Ему доводилось встречаться с мистером Кроули — скелетом шести футов росту, который работал у мистера Марко «специалистом по уговорам». Каждый раз, когда он видел Кельвина, глаза его начинали гореть жаждой крови.
— Но… что же мне делать? — в отчаянии выкрикнул Кельвин.

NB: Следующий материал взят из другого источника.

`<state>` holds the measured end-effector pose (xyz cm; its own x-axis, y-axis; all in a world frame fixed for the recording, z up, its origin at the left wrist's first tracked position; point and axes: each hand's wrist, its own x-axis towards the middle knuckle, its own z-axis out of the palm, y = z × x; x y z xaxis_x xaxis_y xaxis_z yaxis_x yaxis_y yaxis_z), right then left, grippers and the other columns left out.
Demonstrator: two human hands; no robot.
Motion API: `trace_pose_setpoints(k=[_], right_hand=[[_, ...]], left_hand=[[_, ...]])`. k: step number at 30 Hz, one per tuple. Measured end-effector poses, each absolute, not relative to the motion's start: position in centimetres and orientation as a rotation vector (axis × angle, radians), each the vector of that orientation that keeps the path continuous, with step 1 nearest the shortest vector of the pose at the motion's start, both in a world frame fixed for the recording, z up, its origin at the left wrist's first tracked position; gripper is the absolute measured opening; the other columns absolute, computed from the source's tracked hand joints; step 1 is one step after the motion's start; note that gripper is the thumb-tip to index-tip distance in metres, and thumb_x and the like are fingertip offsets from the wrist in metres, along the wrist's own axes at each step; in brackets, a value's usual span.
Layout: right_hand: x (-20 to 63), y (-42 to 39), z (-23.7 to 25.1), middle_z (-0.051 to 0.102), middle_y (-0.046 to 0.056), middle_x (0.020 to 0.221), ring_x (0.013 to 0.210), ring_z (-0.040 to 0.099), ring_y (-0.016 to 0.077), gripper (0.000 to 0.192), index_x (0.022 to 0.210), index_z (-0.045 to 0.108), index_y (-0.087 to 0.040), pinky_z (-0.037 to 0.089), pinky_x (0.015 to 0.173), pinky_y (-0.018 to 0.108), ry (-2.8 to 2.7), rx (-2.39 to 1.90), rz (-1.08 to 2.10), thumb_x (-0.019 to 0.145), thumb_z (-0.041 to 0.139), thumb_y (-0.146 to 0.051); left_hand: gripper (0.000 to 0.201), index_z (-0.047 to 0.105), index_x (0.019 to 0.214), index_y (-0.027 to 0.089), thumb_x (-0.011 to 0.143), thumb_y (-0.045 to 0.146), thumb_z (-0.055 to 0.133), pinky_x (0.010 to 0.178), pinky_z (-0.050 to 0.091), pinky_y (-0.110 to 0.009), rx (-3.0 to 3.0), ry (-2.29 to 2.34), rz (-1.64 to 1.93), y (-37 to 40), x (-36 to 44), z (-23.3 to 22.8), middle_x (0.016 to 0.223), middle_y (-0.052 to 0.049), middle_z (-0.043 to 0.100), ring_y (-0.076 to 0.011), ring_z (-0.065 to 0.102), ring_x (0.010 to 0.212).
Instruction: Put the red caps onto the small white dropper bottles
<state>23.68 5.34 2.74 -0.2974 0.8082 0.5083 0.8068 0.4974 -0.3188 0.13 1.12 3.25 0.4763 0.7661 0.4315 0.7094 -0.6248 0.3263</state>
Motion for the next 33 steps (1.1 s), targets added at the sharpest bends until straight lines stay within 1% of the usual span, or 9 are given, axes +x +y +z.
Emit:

— Видишь ли, ты — мелкая сошка, мальчик мой, а занятия мелких людишек — не моя забота. Зато я растолкую тебе, чего тебе не следует делать. Тебе не следует больше звонить в эту контору. А также тебе не следует упоминать мое имя до самого конца своей жизни… которая, предоставь я право решения мистеру Кроули, оборвалась бы раньше, чем ты успел бы повесить трубку. Что я и собираюсь сделать. — И с последним холодным смешком телефон умолк.
Кельвин некоторое время созерцал трубку, словно надеясь, что та, может быть, опять оживет. Но трубка с презрением гудела ему в лицо. Он медленно опустил ее на рычаги и как сомнамбула направился к себе в комнату. Послышался звук полицейской сирены, и в душе Кельвина возникла паника, но звук доносился издалека и постепенно замер.
«Что же делать? — беспрестанно крутилось в голове, словно там заела сломанная пластинка. — Что же теперь делать?» Он закрыл дверь и запер ее на щеколду, а потом обернулся к коробке с гримом, лежавшей на столе.
Крышка была открыта, и Кельвин подумал, что это странно — ведь он помнил (или так ему казалось), что вчера вечером закрывал ее. Пыльные лучики света лизали серебряные скрюченные пальцы защелки. «Так глупо облажаться! — подумал Кельвин, и его охватила злоба. — Дурак, дурак, дурак!»